Strong nonlinear detectability and moving horizon estimation for nonlinear systems with unknown inputs
Yang Guo, Jaime A. Moreno, Stefan Streif
TL;DR
The paper tackles state estimation for nonlinear discrete-time systems with unknown inputs and bounded measurement noise, introducing strong nonlinear detectability as a necessary and sufficient condition for the existence of unknown input state estimators (UISEs). It develops UISE designs based on moving horizon estimation (MHE) using full-order models, with Lyapunov-based guarantees that extend robust MHE to unbounded disturbances. To reduce online complexity and latency, it then derives a tighter detectability notion and a reduced-order model, enabling a two-stage MHE-based UISE that first estimates a reduced-state and then reconstructs the full state. A crop-growth simulation demonstrates improved accuracy of UISE variants over conventional MHE and showcases substantial computational savings with the two-stage approach.
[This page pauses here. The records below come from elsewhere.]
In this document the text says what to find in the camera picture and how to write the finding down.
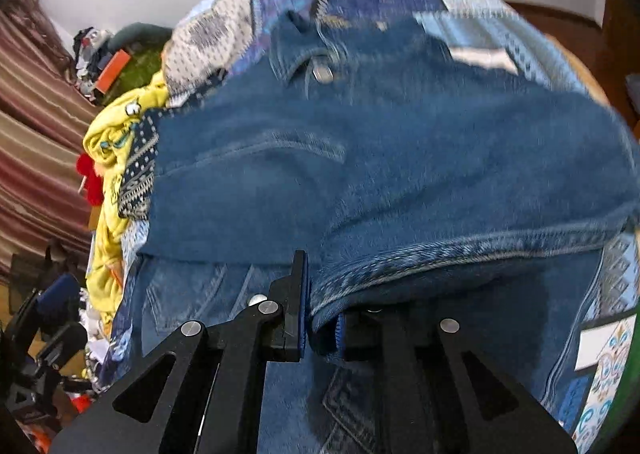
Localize blue denim jeans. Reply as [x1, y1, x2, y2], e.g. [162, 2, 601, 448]
[111, 14, 640, 454]

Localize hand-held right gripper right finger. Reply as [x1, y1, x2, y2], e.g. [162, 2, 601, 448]
[336, 303, 580, 454]

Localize pile of clutter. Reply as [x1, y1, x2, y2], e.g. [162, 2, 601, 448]
[72, 26, 131, 102]

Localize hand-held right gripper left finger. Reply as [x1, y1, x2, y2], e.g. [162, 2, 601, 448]
[50, 250, 308, 454]

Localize striped curtain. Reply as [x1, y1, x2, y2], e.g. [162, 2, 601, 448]
[0, 0, 101, 279]

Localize red plush toy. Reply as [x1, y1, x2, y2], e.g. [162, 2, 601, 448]
[76, 154, 107, 207]

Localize yellow printed garment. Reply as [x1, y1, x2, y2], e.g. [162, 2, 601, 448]
[82, 71, 171, 329]

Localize orange box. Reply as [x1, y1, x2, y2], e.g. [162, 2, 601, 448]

Overall, the work provides a rigorous framework for UISE design in nonlinear systems with unknown inputs, with practical implications for robust estimation, fault detection, and security applications.
Abstract
This paper considers state estimation for general nonlinear discrete-time systems subject to measurement noise and possibly unbounded unknown inputs. To approach this problem, we first propose the concept of strong nonlinear detectability. This condition is sufficient and necessary for the existence of unknown input state estimators (UISEs), which reconstruct states from noisy sampled measurements and yield bounded estimation error even for unbounded unknown inputs. Based on the proposed detectability notion, a UISE is designed via a moving horizon estimation strategy using a full-order model as well as past and current measurements. Next, we tighten this detectability notion to design a two-stage MHE-based UISE, which is computationally more efficient than the MHE-based UISE using full-order models. In a simulation example with a plant growth process, both variants of MHE-based UISEs are compared with a conventional MHE to illustrate the merits of the developed methods.